> Activity: The data below holds the lines to copy: everything from the line containing "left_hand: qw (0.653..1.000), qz" to the line containing "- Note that", both ends included, set down exactly.

> Dataset extract:
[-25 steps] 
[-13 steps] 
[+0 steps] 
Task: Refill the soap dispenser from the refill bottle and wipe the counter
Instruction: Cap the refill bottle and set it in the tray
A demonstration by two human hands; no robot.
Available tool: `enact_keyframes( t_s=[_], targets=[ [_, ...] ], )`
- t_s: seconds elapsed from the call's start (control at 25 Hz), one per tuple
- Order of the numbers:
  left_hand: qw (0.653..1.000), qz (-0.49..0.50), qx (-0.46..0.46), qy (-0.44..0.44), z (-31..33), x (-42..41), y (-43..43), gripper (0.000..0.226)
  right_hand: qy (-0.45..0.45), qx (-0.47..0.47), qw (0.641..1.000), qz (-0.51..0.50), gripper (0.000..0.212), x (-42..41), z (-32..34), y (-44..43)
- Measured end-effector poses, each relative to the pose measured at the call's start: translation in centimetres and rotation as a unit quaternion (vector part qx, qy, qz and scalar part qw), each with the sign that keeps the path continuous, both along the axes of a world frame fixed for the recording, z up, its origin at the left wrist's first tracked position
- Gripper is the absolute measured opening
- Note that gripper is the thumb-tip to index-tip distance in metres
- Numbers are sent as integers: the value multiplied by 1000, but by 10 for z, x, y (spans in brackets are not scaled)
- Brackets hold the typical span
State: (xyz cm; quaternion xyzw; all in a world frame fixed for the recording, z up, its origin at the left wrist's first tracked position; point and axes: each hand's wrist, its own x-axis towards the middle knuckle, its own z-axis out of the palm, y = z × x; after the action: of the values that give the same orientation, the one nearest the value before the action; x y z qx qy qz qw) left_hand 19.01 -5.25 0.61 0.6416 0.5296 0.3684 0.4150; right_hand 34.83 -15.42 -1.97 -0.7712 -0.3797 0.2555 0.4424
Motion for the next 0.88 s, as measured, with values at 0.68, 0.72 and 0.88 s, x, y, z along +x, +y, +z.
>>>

> Answer for the task:
  left_hand: qw (0.653..1.000), qz (-0.49..0.50), qx (-0.46..0.46), qy (-0.44..0.44), z (-31..33), x (-42..41), y (-43..43), gripper (0.000..0.226)
  right_hand: qy (-0.45..0.45), qx (-0.47..0.47), qw (0.641..1.000), qz (-0.51..0.50), gripper (0.000..0.212), x (-42..41), z (-32..34), y (-44..43)
- Measured end-effector poses, each relative to the pose measured at the call's start: translation in centimetres and rotation as a unit quaternion (vector part qx, qy, qz and scalar part qw), each with the sign that keeps the path continuous, both along the axes of a world frame fixed for the recording, z up, its origin at the left wrist's first tracked position
- Gripper is the absolute measured opening
- Note that gripper is the thumb-tip to index-tip distance in metres

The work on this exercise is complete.